_Input data:_
Start of Block

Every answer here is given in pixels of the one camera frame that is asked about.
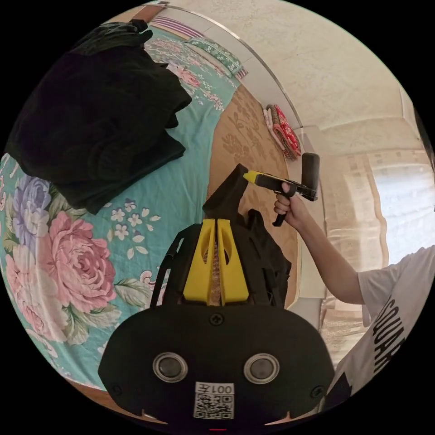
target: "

End of Block
Start of Block

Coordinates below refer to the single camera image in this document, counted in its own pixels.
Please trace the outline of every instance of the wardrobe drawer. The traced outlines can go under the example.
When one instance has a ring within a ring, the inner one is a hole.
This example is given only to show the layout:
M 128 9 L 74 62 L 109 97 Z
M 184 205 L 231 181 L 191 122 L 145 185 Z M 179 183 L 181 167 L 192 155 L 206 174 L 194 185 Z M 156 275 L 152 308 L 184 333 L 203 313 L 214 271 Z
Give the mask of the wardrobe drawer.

End of Block

_What the task asks:_
Print, from the entries above, the line with "Coordinates below refer", the line with "Give the mask of the wardrobe drawer." and all lines between them, exactly and with nothing else.

_Response to the exercise:_
Coordinates below refer to the single camera image in this document, counted in its own pixels.
Please trace the outline of every instance of the wardrobe drawer. The traced outlines can go under the example.
When one instance has a ring within a ring, the inner one is a hole.
This example is given only to show the layout:
M 128 9 L 74 62 L 109 97 Z
M 184 205 L 231 181 L 191 122 L 145 185 Z M 179 183 L 181 167 L 192 155 L 206 174 L 194 185 Z M 156 275 L 152 308 L 184 333 L 203 313 L 214 271 Z
Give the mask of the wardrobe drawer.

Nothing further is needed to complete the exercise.